PROVIDED RECORDS:
--- START ---
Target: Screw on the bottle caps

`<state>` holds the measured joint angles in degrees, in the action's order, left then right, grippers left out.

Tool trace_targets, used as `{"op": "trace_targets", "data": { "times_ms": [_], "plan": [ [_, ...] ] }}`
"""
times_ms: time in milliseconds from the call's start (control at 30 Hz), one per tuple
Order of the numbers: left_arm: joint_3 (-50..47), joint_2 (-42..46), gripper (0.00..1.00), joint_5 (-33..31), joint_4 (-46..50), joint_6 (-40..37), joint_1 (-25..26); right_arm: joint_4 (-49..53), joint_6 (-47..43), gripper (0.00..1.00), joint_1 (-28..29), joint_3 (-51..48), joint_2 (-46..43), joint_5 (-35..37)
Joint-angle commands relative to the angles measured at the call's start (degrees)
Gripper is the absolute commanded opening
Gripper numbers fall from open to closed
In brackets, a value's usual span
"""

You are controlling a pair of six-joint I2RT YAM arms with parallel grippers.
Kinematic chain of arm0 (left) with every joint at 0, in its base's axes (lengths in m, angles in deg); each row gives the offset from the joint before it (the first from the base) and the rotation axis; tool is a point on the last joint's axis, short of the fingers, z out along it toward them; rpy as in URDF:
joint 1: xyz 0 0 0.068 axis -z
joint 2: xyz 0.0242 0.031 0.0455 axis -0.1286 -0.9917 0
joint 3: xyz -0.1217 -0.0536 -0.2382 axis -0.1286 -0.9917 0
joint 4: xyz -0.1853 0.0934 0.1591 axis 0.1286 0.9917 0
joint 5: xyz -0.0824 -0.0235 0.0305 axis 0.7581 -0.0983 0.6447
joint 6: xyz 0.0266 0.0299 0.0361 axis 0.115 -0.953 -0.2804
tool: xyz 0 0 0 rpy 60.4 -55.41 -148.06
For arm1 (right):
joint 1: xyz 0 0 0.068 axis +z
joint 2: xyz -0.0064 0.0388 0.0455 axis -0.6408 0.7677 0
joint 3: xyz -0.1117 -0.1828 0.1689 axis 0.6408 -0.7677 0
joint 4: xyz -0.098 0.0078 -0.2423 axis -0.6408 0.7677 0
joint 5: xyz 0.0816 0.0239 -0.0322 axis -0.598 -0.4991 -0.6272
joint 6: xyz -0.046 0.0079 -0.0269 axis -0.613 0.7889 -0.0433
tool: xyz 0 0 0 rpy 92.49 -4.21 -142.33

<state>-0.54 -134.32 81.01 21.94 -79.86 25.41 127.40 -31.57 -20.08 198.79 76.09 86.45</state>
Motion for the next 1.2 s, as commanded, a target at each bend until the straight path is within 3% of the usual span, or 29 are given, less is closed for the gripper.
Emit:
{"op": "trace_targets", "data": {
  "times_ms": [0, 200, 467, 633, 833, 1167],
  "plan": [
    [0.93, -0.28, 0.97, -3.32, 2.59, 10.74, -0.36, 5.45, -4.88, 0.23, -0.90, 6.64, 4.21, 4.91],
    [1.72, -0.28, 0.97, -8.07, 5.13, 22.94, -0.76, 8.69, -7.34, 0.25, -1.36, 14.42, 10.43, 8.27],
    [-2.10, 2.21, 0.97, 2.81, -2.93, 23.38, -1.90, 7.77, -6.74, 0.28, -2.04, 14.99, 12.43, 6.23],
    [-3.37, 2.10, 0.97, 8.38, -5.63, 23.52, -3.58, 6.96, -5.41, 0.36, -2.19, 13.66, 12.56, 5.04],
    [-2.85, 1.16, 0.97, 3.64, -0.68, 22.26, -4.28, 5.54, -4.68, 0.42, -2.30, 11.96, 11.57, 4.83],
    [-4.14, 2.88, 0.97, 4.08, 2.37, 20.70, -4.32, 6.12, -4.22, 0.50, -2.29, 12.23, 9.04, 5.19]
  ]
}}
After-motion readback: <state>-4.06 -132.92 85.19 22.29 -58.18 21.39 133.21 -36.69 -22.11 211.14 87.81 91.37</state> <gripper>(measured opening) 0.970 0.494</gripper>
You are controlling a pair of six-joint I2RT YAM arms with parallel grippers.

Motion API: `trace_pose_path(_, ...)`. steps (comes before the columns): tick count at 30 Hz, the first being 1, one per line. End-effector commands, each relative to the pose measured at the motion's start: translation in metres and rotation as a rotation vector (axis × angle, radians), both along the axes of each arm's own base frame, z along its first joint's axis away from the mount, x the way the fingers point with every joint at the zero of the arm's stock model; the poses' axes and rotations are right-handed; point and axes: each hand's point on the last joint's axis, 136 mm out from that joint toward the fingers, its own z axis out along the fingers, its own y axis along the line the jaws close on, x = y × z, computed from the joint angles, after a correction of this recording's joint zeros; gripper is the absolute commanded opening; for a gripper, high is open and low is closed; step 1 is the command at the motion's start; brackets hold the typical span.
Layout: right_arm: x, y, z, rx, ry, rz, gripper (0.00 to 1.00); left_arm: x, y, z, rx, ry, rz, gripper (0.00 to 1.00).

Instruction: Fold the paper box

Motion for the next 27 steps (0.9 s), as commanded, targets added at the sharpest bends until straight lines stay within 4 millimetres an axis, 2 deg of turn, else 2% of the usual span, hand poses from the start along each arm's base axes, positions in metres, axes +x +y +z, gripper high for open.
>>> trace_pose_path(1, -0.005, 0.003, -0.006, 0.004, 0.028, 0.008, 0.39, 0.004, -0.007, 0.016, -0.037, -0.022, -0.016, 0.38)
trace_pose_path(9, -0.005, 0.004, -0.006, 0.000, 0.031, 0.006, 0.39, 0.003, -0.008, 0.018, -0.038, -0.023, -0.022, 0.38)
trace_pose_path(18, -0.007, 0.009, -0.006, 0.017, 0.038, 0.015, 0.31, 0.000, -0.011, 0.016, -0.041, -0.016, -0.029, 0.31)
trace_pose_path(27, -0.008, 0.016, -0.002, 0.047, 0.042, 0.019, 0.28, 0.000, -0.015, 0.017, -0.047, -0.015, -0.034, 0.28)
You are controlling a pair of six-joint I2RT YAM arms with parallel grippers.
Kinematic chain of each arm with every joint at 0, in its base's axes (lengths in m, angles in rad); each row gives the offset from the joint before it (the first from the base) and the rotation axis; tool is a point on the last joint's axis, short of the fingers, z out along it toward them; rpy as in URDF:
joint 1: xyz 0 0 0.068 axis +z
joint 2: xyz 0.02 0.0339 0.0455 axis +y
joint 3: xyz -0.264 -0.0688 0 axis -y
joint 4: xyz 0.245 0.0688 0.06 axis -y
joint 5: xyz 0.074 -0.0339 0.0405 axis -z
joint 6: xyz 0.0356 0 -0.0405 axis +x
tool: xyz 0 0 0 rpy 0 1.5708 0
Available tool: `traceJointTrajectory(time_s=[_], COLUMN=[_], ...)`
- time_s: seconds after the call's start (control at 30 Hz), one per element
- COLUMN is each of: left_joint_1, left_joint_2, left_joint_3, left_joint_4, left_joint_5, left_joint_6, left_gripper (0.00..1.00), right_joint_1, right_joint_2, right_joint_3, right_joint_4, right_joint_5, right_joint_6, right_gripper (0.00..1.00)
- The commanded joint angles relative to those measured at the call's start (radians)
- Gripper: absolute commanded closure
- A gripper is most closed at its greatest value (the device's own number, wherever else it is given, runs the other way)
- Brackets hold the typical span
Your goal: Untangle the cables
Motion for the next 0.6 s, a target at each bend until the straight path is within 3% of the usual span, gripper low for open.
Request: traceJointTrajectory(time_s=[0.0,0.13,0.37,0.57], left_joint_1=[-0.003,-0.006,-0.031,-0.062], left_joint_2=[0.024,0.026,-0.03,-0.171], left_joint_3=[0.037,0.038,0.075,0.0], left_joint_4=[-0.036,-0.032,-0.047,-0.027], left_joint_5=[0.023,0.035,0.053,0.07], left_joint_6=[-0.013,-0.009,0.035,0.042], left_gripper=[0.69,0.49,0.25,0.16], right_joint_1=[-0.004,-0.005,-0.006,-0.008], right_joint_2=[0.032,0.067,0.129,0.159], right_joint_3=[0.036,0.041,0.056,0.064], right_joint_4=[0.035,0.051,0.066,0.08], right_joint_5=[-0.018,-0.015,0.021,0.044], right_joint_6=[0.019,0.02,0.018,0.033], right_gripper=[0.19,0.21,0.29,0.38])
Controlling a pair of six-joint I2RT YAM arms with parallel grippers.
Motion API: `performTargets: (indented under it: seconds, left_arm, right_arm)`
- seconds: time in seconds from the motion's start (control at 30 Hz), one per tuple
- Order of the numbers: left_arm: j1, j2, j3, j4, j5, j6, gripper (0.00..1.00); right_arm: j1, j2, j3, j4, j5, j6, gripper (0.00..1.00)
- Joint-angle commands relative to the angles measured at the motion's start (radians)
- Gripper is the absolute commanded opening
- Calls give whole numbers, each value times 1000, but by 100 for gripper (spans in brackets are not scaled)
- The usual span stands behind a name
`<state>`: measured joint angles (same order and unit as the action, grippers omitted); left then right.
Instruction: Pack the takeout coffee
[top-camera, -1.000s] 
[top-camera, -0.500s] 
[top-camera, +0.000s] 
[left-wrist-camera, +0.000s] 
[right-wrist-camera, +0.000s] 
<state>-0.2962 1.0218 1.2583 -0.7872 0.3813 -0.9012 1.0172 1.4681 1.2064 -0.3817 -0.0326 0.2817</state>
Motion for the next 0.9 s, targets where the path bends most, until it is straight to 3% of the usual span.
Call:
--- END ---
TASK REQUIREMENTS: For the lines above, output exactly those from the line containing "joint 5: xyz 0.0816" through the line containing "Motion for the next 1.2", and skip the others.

SOLVED PROBLEM:
joint 5: xyz 0.0816 0.0239 -0.0322 axis -0.598 -0.4991 -0.6272
joint 6: xyz -0.046 0.0079 -0.0269 axis -0.613 0.7889 -0.0433
tool: xyz 0 0 0 rpy 92.49 -4.21 -142.33

<state>-0.54 -134.32 81.01 21.94 -79.86 25.41 127.40 -31.57 -20.08 198.79 76.09 86.45</state>
Motion for the next 1.2 s, as commanded, a target at each bend until the straight path is within 3% of the usual span, or 29 are given, less is closed for the gripper.

The output is complete.